Although this may be the clearest example of the domineering effect that monopoly capitalism possesses on our lives, it has other pernicious influences as well.
An anthropologist, seeing our culture from above, would naturally remark on the disparity and poor and rich, the racial lines in which rich and poor are distributed, and the culture’s obsession with imprisoning black men for the crime of smoking a plant. That same anthropologist would no doubt also note the manner in which the bodies of women are used as prizes to distinguish the relative success of men and how those bodies are used to sell every manner of product imaginable. They might also conclude that, whatever gains women have made in the working world, they remain viewed by society as pure commodities to be selected for their physical characteristics, used, disposed of, and then replaced.
That is to say, our culture views women the way the military infrastructure sees young men.

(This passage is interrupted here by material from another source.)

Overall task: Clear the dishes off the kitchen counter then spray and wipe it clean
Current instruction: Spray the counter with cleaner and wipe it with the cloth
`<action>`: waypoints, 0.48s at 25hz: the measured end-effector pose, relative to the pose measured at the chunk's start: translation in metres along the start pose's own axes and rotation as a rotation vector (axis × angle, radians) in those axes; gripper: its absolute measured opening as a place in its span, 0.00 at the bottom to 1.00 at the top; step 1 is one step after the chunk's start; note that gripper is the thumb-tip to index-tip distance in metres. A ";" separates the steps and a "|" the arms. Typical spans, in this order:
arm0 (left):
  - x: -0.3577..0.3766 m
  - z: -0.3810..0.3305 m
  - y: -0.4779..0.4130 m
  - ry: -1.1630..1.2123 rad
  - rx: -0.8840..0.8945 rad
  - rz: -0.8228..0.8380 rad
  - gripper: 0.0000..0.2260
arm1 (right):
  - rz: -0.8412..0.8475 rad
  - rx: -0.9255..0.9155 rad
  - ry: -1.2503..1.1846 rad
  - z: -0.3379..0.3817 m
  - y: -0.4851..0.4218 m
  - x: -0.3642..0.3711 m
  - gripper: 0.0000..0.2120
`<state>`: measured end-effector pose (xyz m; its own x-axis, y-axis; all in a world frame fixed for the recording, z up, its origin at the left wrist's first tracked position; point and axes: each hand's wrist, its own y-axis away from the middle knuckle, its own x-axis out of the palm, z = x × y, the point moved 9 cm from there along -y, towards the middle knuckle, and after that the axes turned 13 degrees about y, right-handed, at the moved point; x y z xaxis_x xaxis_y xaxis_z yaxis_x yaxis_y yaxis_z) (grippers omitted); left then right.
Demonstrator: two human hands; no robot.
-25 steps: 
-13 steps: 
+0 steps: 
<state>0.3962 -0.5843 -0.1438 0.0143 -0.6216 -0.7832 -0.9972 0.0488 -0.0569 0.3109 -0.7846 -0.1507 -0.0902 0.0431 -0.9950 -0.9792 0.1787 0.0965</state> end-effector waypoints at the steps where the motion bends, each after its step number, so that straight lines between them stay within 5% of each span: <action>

And this brings us to the subject of my little rant here. Of course youth is a fetish in our culture; it is so obvious that to say it is to invoke cliché. It makes perfect sense that it should be so. In a culture where everyone and everything is seen in purely mercantile terms, and worldly goods form the basis of worship, it is natural that youth – which is to say, raw human potentiality – becomes what is most valued.

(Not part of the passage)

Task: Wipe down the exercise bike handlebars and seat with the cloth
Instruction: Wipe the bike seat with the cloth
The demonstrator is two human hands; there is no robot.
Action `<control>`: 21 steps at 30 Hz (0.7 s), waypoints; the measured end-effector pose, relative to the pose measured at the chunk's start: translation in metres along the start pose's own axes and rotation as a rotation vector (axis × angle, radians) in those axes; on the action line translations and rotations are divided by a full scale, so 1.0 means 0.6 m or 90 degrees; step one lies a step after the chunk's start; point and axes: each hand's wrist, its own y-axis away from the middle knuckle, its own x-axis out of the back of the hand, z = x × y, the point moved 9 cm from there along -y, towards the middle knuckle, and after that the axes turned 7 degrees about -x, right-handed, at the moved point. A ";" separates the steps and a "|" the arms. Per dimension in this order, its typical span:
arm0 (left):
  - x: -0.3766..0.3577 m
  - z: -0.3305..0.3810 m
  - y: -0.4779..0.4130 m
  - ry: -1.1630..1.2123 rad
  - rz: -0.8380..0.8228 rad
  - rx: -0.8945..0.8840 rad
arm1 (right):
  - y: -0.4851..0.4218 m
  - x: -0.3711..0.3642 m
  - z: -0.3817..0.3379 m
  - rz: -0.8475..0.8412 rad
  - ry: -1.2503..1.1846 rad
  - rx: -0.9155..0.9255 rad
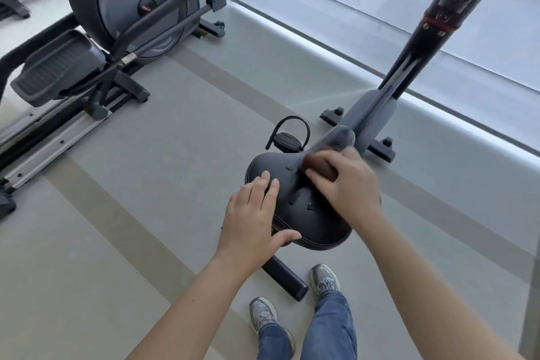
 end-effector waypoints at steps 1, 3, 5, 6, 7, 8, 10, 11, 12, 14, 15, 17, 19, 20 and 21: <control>0.000 0.001 0.000 -0.001 -0.002 -0.002 | 0.036 0.002 -0.002 0.000 0.008 0.013; 0.001 0.003 -0.001 -0.005 -0.008 -0.008 | 0.079 0.008 0.004 -0.008 -0.005 0.011; 0.001 0.004 -0.001 -0.015 -0.013 -0.010 | 0.073 0.008 0.012 -0.003 -0.024 0.012; 0.001 0.003 -0.002 -0.020 -0.015 -0.010 | 0.053 0.008 0.013 0.019 -0.024 0.013; 0.001 0.003 -0.003 -0.022 -0.018 -0.011 | 0.025 0.009 0.014 0.047 -0.025 0.005; 0.000 0.004 -0.004 -0.022 -0.019 -0.011 | -0.006 0.008 0.015 0.069 -0.023 -0.013; 0.000 0.003 -0.004 -0.023 -0.016 -0.010 | -0.062 0.000 0.014 0.082 0.008 -0.057; 0.000 0.002 -0.003 -0.020 -0.016 -0.006 | -0.075 -0.003 0.011 0.077 0.022 -0.069; 0.000 0.002 -0.002 -0.014 -0.016 -0.001 | -0.075 -0.004 0.009 0.066 0.025 -0.072; -0.002 0.003 -0.001 -0.002 -0.016 0.006 | -0.033 -0.004 0.006 0.032 0.010 -0.048; -0.002 0.004 -0.001 0.000 -0.018 0.006 | 0.004 0.001 0.002 0.023 0.001 -0.022; -0.001 0.003 -0.001 0.000 -0.016 0.004 | 0.084 0.012 0.000 0.008 -0.017 0.009; -0.001 0.002 -0.001 0.005 -0.019 0.006 | 0.141 0.017 0.001 -0.013 -0.038 0.005; -0.001 0.000 -0.002 0.008 -0.020 0.009 | 0.152 0.016 0.000 -0.012 -0.039 -0.002; -0.001 -0.002 -0.002 0.011 -0.016 0.012 | 0.152 0.014 -0.002 -0.001 -0.033 -0.006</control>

Spirituality itself – the sense of the sacred – is dead in our country. Sacrality requires a certain attachment to history, and to traditions, and to learning from the past. All of this is dead, of course, in a society which has no long-term memory and jumps from fashion to fashion in increasingly hysterical and rapid succession. It is literally dépêche mode. And what remains is the desire to be frozen in one’s youthful state, and – absent that – to possess others who still embody youth. What material good, after all, could be valued more than the promise of maximal time, given our instinctive fear of death and the utter lack of social comfort?

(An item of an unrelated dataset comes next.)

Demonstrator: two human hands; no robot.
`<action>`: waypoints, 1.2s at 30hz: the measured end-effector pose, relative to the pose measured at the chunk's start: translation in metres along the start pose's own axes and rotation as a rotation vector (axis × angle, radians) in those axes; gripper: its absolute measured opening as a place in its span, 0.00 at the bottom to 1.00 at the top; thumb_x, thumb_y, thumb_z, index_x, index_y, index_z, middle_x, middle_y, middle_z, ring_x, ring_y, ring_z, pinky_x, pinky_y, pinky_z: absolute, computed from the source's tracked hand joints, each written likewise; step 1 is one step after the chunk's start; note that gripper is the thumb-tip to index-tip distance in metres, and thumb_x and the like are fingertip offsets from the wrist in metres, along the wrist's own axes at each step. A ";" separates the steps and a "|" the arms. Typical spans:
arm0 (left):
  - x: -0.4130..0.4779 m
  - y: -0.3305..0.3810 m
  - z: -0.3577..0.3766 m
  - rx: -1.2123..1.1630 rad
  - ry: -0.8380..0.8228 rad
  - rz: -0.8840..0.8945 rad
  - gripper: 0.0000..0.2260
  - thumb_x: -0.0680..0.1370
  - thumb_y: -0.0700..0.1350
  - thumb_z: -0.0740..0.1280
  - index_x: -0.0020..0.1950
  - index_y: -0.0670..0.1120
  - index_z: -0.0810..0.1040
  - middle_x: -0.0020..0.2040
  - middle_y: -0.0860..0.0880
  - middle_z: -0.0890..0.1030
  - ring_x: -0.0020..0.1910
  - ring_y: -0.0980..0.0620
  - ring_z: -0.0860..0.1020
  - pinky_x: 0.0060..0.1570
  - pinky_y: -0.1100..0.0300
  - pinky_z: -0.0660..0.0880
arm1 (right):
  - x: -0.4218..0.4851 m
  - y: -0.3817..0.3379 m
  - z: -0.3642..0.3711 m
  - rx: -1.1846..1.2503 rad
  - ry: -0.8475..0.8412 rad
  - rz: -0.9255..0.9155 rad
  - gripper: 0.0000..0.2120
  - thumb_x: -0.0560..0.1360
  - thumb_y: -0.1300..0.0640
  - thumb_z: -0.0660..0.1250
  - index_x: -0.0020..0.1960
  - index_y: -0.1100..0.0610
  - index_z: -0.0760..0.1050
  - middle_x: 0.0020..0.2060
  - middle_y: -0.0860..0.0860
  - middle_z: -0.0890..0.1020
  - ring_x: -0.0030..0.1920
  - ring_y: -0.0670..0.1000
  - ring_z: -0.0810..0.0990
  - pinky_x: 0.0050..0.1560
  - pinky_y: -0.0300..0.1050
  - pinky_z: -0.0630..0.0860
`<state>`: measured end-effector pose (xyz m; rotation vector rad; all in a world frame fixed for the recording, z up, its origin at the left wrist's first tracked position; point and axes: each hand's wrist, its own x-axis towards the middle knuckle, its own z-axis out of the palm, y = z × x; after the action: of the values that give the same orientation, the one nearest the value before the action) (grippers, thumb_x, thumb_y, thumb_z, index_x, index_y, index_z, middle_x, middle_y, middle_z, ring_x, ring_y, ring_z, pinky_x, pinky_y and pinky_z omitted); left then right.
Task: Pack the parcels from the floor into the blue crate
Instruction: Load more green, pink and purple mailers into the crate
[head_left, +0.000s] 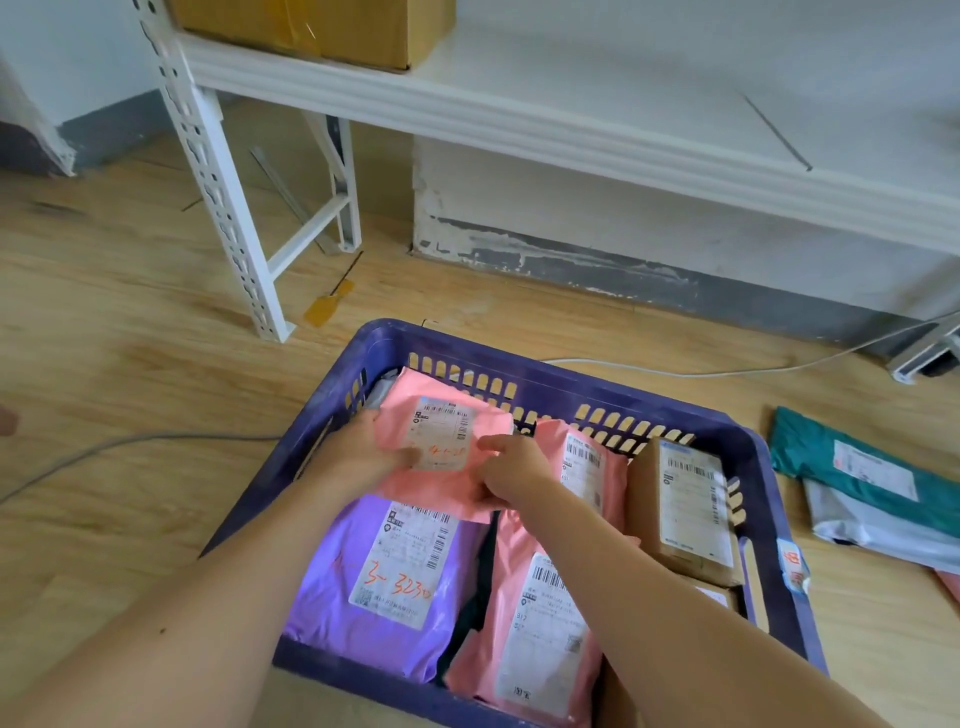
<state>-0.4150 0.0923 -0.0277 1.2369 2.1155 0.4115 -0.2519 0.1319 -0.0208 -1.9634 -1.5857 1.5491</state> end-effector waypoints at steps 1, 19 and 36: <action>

These things are connected, then, in my view: the elimination of social bonds of any importance, the capitalist infrastructure, and the fruitless pursuit of youth for its own sake. The phrase “he who dies with the most toys wins” becomes a motto for an entire people. The phrase itself acknowledges the essentially infantile nature of modern life without any real beliefs in a higher purpose. Hence the rampant cynicism in our society, an unearned cynicism, a cynicism without history or education, the knowledge of a desiccated world acquired from one’s couch.
I am not arguing in favor of natural religion or that we should believe in an illusion. Indeed, one of our many problems is that in believing everything to be illusory, we become vulnerable to every illusion imaginable. Our cynicism becomes a means of control.
The simple reality is that monopoly capitalism is an oppression machine. In the quest to generate fantastic profits for a tiny subset of human beings, it requires vast energies from other human beings who are graded according to their youthful potential, dumped into the machine, and spat out. Is this what we want? Is this the best organization possible? Is the only worthwhile goal in life maximal productive efficiency in the service of 0.1% of the population, regardless of the human costs?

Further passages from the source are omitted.